> _What needs to be done_
In the listing below, print exactly the lines between the line holding "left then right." and the line holding "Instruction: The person", inclusive, and no more.

(Data records)

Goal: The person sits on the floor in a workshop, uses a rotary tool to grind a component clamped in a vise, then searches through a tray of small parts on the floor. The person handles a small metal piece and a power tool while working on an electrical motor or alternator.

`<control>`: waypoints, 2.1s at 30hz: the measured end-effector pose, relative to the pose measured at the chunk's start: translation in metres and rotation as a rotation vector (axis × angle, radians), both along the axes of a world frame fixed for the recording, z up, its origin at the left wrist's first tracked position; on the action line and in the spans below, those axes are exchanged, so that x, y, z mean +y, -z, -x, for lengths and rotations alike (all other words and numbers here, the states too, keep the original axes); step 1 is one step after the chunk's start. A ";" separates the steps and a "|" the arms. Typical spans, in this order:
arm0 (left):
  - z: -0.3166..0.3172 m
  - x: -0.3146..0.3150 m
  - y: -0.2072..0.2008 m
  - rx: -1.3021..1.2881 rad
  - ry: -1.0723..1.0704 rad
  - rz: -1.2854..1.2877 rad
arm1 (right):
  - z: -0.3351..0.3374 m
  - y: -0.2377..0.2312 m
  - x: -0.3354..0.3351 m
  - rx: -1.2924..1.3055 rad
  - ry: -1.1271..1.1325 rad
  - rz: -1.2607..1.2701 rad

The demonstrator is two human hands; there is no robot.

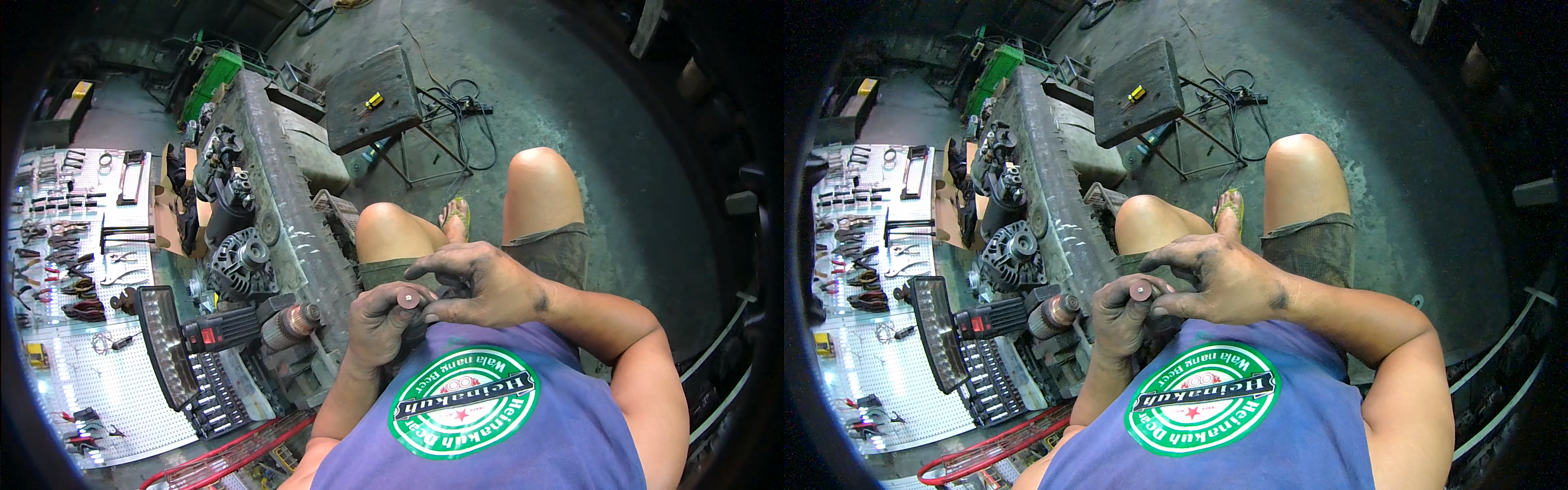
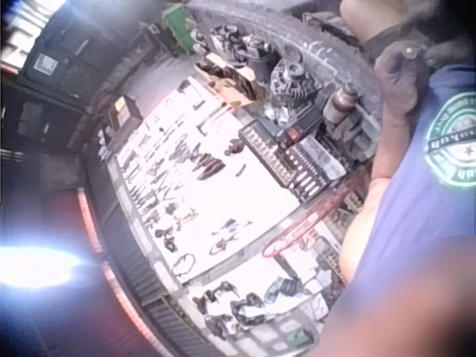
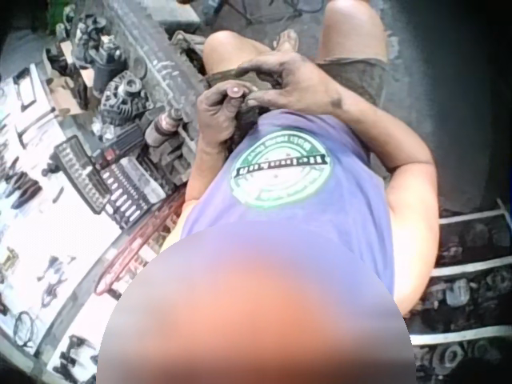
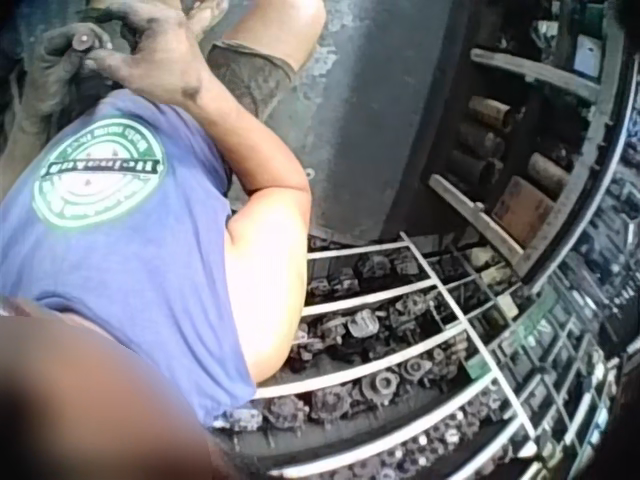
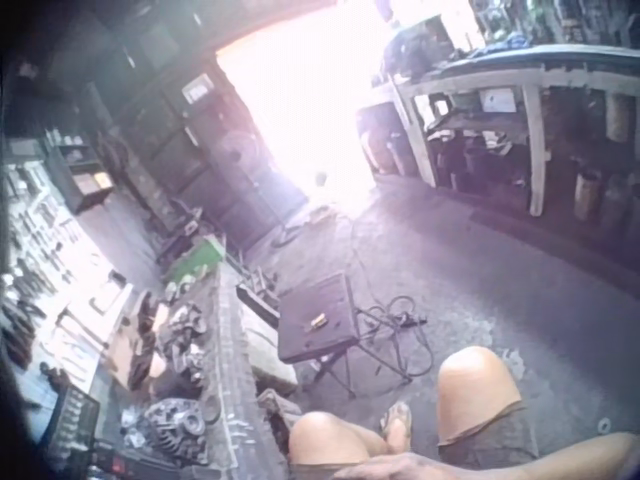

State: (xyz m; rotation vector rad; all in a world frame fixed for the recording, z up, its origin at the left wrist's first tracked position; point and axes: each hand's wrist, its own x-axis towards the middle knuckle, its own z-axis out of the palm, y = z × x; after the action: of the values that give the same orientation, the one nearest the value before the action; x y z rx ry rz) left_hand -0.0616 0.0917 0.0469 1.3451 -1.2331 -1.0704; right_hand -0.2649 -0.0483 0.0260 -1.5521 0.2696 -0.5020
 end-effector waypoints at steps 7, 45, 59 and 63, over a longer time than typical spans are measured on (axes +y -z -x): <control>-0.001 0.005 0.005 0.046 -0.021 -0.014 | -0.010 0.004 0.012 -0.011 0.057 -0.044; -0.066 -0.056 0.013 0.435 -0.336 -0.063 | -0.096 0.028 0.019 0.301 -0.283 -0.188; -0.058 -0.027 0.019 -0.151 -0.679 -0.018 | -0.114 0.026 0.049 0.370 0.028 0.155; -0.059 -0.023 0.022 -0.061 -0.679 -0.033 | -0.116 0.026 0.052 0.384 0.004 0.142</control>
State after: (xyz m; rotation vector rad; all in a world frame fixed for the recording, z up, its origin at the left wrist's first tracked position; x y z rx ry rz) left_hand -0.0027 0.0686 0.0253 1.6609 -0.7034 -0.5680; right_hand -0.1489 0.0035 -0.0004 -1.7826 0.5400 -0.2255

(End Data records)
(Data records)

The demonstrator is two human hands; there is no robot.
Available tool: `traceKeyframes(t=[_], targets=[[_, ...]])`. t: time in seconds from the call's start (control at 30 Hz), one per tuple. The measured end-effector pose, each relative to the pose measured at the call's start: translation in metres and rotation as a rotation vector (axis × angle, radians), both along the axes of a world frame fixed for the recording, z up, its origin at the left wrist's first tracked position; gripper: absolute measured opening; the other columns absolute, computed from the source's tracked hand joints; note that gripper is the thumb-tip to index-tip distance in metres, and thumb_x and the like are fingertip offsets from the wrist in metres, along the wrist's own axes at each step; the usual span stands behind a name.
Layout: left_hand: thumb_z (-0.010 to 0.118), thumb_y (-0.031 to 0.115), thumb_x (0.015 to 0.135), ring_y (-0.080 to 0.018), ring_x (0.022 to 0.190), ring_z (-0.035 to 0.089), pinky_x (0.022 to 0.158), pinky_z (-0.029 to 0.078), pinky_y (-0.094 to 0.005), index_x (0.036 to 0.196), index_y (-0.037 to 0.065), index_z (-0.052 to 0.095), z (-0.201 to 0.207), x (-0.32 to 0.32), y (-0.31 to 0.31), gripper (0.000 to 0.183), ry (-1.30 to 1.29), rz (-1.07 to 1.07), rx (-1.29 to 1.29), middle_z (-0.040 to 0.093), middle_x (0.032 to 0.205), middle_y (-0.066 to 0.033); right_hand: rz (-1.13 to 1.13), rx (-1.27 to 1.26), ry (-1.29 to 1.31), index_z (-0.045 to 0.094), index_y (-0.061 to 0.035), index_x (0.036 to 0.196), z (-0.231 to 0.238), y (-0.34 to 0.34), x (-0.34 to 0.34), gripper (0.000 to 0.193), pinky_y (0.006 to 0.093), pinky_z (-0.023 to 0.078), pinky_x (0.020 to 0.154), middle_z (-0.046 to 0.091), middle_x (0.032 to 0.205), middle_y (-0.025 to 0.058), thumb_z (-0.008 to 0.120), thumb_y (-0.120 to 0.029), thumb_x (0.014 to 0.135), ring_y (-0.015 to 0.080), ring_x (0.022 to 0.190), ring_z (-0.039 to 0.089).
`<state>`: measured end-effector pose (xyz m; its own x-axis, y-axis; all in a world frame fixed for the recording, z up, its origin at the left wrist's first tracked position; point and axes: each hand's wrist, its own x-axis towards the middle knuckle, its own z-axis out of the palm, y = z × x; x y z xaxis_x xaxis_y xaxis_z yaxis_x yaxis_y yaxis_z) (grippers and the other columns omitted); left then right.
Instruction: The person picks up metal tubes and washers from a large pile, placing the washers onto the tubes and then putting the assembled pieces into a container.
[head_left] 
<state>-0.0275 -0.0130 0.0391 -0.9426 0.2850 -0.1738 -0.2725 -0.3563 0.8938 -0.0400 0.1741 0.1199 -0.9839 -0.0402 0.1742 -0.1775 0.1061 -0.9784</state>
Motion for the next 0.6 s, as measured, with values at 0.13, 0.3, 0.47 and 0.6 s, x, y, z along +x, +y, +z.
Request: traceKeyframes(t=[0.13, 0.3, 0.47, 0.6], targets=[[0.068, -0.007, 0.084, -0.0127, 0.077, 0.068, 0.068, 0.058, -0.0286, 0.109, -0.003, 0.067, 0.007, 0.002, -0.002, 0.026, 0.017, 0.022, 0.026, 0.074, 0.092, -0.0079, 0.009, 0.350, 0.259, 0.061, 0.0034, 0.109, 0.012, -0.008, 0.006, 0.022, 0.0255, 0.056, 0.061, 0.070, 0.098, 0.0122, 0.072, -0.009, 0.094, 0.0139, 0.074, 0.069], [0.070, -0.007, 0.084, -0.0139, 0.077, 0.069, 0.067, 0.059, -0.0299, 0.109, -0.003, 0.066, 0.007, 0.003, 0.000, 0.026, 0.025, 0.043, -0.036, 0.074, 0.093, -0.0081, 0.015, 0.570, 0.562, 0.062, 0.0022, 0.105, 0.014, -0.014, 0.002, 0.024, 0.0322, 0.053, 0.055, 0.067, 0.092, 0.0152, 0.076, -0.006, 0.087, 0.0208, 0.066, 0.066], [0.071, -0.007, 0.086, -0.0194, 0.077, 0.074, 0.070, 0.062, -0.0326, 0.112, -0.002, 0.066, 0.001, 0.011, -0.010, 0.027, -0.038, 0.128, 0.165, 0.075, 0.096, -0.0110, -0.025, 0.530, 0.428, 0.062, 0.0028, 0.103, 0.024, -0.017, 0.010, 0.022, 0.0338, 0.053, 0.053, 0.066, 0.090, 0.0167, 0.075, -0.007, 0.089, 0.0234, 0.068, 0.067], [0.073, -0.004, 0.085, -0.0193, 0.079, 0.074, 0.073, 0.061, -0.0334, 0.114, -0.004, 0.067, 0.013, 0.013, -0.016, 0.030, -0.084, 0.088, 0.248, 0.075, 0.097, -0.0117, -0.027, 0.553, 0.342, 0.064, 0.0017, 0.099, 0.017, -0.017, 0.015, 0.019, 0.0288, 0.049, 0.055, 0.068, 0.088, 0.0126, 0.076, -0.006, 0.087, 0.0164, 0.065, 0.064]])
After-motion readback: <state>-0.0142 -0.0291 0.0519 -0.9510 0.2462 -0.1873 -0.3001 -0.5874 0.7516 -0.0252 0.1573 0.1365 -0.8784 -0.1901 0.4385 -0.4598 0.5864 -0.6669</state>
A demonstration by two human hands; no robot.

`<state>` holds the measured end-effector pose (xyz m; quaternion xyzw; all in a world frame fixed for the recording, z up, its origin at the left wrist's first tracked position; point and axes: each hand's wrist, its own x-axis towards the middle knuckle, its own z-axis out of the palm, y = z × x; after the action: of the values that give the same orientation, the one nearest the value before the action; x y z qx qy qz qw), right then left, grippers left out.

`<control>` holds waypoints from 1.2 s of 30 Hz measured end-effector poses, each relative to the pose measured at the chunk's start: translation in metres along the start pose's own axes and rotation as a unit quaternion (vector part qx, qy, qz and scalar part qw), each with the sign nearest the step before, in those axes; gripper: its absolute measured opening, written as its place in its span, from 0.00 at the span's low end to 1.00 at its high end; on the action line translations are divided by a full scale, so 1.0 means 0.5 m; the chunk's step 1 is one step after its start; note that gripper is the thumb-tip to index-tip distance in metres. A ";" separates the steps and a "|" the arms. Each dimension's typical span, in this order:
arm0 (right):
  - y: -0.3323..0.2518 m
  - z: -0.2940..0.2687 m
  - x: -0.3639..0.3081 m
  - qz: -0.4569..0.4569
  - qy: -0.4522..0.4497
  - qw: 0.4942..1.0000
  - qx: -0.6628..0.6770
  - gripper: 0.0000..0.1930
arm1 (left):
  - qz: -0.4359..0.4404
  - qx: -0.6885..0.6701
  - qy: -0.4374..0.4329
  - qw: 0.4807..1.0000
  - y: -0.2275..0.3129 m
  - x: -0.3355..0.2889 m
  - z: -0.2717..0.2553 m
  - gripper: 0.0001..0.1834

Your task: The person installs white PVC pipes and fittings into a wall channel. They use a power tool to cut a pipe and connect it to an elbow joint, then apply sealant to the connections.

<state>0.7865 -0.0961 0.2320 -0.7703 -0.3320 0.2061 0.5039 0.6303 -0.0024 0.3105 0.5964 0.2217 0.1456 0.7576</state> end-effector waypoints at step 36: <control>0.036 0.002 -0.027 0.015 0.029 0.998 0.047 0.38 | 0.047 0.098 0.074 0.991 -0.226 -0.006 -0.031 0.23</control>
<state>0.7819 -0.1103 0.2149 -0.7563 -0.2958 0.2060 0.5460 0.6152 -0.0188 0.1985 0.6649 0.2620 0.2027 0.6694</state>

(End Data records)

> _Exercise output_
`<state>`: measured end-effector pose (xyz m; its own x-axis, y-axis; all in a world frame fixed for the recording, z up, its origin at the left wrist's first tracked position; point and axes: each hand's wrist, its own x-axis towards the middle knuckle, its own z-axis out of the palm, y = z × x; x y z xaxis_x xaxis_y xaxis_z yaxis_x yaxis_y yaxis_z) (grippers and the other columns omitted); left then right.
Instruction: The person picks up metal tubes and washers from a large pile, placing the washers onto the tubes and then putting the assembled pieces into a container.

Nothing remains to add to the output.